Consent has produced a vital part of patient treatment and management. The concept of informed consent arises from the fundamental ethical principle of autonomy and rights of self-determination. The core idea of autonomy is one's action and decisions are one's own.[11] It is universally recognized, essential indispensable safeguard tool for standard ethical practice and helps in allocation in a row with patients that is vital to their ability to make lucid choices among multiple options in their alleged best interest.[12],[13] Consent in dentistry follows the same basic principles as in other regulation of medicine. Usually there are a number of different choices available to a patient and all of these should be discussed with the patient and oral health professional must explain the proposed treatment to the patient, the risks involved, and the possibility of any alternative treatment and ensure that appropriate consent is obtained.[8]
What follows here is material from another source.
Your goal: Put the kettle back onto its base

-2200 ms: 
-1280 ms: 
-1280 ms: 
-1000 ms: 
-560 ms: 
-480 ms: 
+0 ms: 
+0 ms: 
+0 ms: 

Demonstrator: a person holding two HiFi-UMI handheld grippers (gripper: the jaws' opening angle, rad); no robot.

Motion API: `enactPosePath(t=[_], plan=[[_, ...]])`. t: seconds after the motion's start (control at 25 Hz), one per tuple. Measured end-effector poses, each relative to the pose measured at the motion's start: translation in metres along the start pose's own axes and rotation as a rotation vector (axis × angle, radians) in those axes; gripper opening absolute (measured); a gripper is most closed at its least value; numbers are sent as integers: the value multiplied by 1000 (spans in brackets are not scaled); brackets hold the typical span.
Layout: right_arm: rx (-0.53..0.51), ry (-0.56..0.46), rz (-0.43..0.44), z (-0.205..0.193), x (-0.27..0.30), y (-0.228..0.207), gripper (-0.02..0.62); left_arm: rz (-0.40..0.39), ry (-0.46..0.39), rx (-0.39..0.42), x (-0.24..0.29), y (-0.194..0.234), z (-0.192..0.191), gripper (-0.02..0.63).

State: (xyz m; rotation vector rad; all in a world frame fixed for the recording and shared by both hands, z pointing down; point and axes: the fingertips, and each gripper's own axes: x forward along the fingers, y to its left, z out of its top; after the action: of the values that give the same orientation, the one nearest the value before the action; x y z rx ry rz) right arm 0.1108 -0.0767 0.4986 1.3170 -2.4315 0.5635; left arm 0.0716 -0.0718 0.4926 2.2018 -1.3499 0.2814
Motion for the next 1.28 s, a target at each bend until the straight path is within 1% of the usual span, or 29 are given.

Various studies have been reported regarding the awareness and importance of consent from patients in dental practice. Additionally, the growing patient population is becoming more conversant and alert of their rights, as a result taking action by contacting the consumer forum to lodge their complaints.[14] Kumari and et al. and Gupta et al. have reported a lack of knowledge in dentists about informed consent and its importance in medico legal issues. They have also emphasised that training on legal jurisprudence and legal medicine is necessary for dentists to guard themselves from civil or criminal proceedings.[5],[15] Milgrom et al. through their study stated that awareness of consumer protection act was higher among medical professionals as compared to dental professionals because they deal more with medical slackness cases. However Oral Surgery and Fixed Prosthodontics are the most vulnerable clinical dental services involved in the claims.[16]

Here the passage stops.